*What you need to do:*
Apart from the images, the records below need to be copied exactly.

*Provided records:*
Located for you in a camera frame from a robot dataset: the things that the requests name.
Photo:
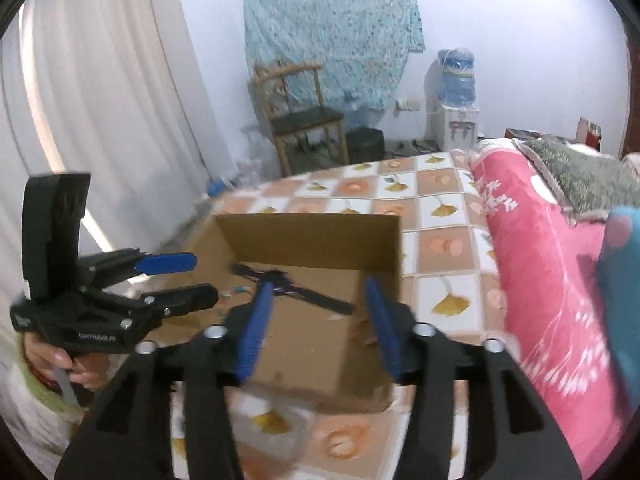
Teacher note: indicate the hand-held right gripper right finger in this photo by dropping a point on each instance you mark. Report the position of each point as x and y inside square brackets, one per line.
[385, 330]

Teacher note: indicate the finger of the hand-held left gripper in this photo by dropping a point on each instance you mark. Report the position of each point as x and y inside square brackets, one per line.
[195, 297]
[167, 263]

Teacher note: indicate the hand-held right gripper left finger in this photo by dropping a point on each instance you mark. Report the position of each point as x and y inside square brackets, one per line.
[257, 330]

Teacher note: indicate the brown cardboard box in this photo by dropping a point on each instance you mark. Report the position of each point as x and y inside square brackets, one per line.
[310, 240]

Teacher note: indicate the person's left hand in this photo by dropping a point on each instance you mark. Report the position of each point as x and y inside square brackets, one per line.
[45, 356]

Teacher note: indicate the small blue plastic item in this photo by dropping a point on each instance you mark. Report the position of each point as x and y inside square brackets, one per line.
[216, 187]

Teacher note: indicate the ginkgo print tablecloth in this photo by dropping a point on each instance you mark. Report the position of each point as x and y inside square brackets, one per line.
[440, 247]

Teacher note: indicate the white curtain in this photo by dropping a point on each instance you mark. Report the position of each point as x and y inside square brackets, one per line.
[115, 110]

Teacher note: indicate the pink floral blanket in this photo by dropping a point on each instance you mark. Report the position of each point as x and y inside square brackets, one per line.
[540, 270]

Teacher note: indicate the black waste bin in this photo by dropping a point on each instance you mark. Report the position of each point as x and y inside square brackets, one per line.
[365, 147]

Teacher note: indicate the wooden chair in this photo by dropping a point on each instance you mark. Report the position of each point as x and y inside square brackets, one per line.
[305, 122]

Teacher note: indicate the white water dispenser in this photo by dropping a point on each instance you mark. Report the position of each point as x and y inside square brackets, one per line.
[455, 130]

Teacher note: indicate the blue pillow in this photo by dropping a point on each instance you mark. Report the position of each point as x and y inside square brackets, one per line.
[620, 285]

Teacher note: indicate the grey patterned pillow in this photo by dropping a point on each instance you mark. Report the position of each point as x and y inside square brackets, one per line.
[580, 175]

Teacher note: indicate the blue water bottle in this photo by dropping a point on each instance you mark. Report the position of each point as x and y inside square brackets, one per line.
[457, 85]

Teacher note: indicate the red box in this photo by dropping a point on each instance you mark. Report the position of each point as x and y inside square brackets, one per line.
[590, 132]

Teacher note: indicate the teal patterned hanging cloth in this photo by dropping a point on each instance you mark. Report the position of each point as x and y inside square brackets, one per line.
[340, 25]

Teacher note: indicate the brown door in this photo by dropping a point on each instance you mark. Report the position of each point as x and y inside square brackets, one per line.
[632, 100]

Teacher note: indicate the white wall socket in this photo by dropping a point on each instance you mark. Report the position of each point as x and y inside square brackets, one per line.
[407, 105]

*Written answer:*
Located for you in a camera frame from a robot dataset: the things that the requests name.
Photo:
Teacher note: indicate the hand-held right gripper right finger in this photo by dropping a point on each instance you mark. Report the position of each point as x and y inside square brackets, one per line.
[385, 330]

Teacher note: indicate the finger of the hand-held left gripper in this photo by dropping a point on each instance you mark. Report the position of each point as x and y inside square brackets, one per line.
[195, 297]
[167, 263]

Teacher note: indicate the hand-held right gripper left finger in this photo by dropping a point on each instance you mark. Report the position of each point as x and y inside square brackets, one per line.
[257, 330]

Teacher note: indicate the brown cardboard box in this photo by dropping a point on each instance you mark. Report the position of each point as x and y inside square brackets, one per line.
[310, 240]

Teacher note: indicate the person's left hand in this photo by dropping a point on each instance you mark. Report the position of each point as x and y inside square brackets, one per line.
[45, 356]

Teacher note: indicate the small blue plastic item in this photo by dropping a point on each instance you mark. Report the position of each point as x and y inside square brackets, one per line.
[216, 187]

Teacher note: indicate the ginkgo print tablecloth in this photo by dropping a point on each instance you mark. Report the position of each point as x and y inside square brackets, one per line.
[440, 247]

Teacher note: indicate the white curtain in this photo by dropping a point on each instance you mark. Report the position of each point as x and y inside square brackets, one per line.
[115, 110]

Teacher note: indicate the pink floral blanket in this photo by dropping a point on each instance you mark. Report the position of each point as x and y inside square brackets, one per line.
[540, 270]

Teacher note: indicate the black waste bin in this photo by dropping a point on each instance you mark. Report the position of each point as x and y inside square brackets, one per line.
[365, 147]

Teacher note: indicate the wooden chair in this photo by dropping a point on each instance you mark. Report the position of each point as x and y inside square brackets, one per line.
[305, 122]

Teacher note: indicate the white water dispenser in this photo by dropping a point on each instance you mark. Report the position of each point as x and y inside square brackets, one per line.
[455, 130]

Teacher note: indicate the blue pillow in this photo by dropping a point on each instance you mark. Report the position of each point as x and y inside square brackets, one per line.
[620, 285]

Teacher note: indicate the grey patterned pillow in this photo by dropping a point on each instance you mark. Report the position of each point as x and y inside square brackets, one per line.
[580, 175]

Teacher note: indicate the blue water bottle in this photo by dropping a point on each instance you mark. Report the position of each point as x and y inside square brackets, one per line.
[457, 85]

Teacher note: indicate the red box in this photo by dropping a point on each instance you mark. Report the position of each point as x and y inside square brackets, one per line.
[590, 132]

Teacher note: indicate the teal patterned hanging cloth in this photo by dropping a point on each instance you mark. Report the position of each point as x and y inside square brackets, one per line.
[340, 25]

Teacher note: indicate the brown door in this photo by dropping a point on each instance you mark. Report the position of each point as x and y inside square brackets, one per line.
[632, 100]

Teacher note: indicate the white wall socket in this photo by dropping a point on each instance you mark. Report the position of each point as x and y inside square brackets, one per line.
[407, 105]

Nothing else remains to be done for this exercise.